On entend souvent dire que les informations valent plus que le pétrole. Bien que cette comparaison puisse sembler un peu exagérée, il est évident que les informations sont une denrée qui peut avoir un impact considérable sur les organisations – pour le meilleur et pour le pire. Du scandale de Facebook et Cambridge Analytica aux violations de données d’Equifax et de Capital One, les dirigeants de sociétés et les consommateurs ont pris conscience du pouvoir qu’exercent les informations sur les entreprises et leur image. C’est la raison pour laquelle les organisations doivent se pencher sur la gouvernance de l’information et la manière dont elle peut les affecter.

La gouvernance de l’information ne se limite pas à la gestion des données : il s’agit d’une stratégie de protection, d’exploitation et de maintenance des actifs informationnels.

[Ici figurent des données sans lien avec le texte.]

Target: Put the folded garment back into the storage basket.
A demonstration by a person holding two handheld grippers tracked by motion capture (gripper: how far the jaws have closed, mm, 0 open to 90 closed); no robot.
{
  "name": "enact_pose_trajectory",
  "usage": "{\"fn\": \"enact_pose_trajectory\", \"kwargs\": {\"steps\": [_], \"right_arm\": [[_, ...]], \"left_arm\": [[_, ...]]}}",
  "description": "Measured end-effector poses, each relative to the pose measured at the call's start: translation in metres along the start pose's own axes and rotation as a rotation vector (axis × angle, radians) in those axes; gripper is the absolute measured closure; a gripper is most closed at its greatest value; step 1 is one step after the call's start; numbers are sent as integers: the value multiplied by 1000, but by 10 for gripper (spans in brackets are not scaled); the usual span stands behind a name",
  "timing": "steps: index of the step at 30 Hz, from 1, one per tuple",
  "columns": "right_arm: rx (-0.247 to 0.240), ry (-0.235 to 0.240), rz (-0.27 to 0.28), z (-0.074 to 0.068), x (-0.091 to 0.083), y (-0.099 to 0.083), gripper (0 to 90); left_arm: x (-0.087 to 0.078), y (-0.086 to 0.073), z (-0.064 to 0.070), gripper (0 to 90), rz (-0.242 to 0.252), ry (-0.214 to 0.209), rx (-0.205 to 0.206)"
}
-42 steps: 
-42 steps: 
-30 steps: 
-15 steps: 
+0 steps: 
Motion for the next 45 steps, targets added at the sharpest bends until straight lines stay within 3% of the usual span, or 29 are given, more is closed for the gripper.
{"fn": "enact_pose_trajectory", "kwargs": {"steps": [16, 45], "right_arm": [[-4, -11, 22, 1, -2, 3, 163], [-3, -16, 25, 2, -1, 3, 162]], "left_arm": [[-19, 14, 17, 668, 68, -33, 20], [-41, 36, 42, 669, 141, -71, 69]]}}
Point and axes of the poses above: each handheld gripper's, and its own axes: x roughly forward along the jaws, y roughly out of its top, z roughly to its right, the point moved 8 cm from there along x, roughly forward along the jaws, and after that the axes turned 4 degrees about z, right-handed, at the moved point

La gouvernance de l’information est une discipline dans laquelle les employés, les consommateurs et les organisations visent les mêmes objectifs : protection de la vie privée, transparence et intégrité. Les dirigeants visionnaires d’aujourd’hui comprennent à quel point il est important d’atteindre ces objectifs pour accomplir leur mission globale et réaliser le chiffre d’affaires escompté.

Mais comment procéder concrètement ? Pour inclure la protection de la vie privée, la transparence et l’intégrité dans la mission d’une entreprise, il faut s’intéresser aux technologies et aux processus susceptibles de les compromettre.

Les dark data, une menace pour la vie privée

Les « dark data » font partie des menaces les plus préoccupantes pour la vie privée et la confiance des consommateurs. Ce sont des contenus si éparpillés, volumineux et divers qu’ils sont mal connus. Les dark data sont les sous-produits de la croissance exponentielle des données de ces dernières années et de la diversité des sources d’informations (applications d’entreprise traditionnelles, e-mails, réseaux sociaux, outils collaboratifs, appareils mobiles, etc.). Selon les estimations actuelles, plus de la moitié des informations présentes dans une organisation traditionnelle sont des dark data.

De nombreuses organisations disposent déjà d’équipes de cybersécurité et d’une infrastructure informatique pour détecter les activités externes suspectes. Mais même dans les organisations les plus vigilantes, les politiques et les procédures de gouvernance de l’information peuvent être insuffisantes pour compenser les mauvaises pratiques de leurs employés en matière de gestion de l’information. Ainsi, les organisations qui souhaitent saisir les opportunités et limiter les risques des dark data ont besoin de processus et d’outils puissants de gouvernance de l’information pour comprendre et gérer correctement ces données, qui sont souvent cachées sous nos yeux.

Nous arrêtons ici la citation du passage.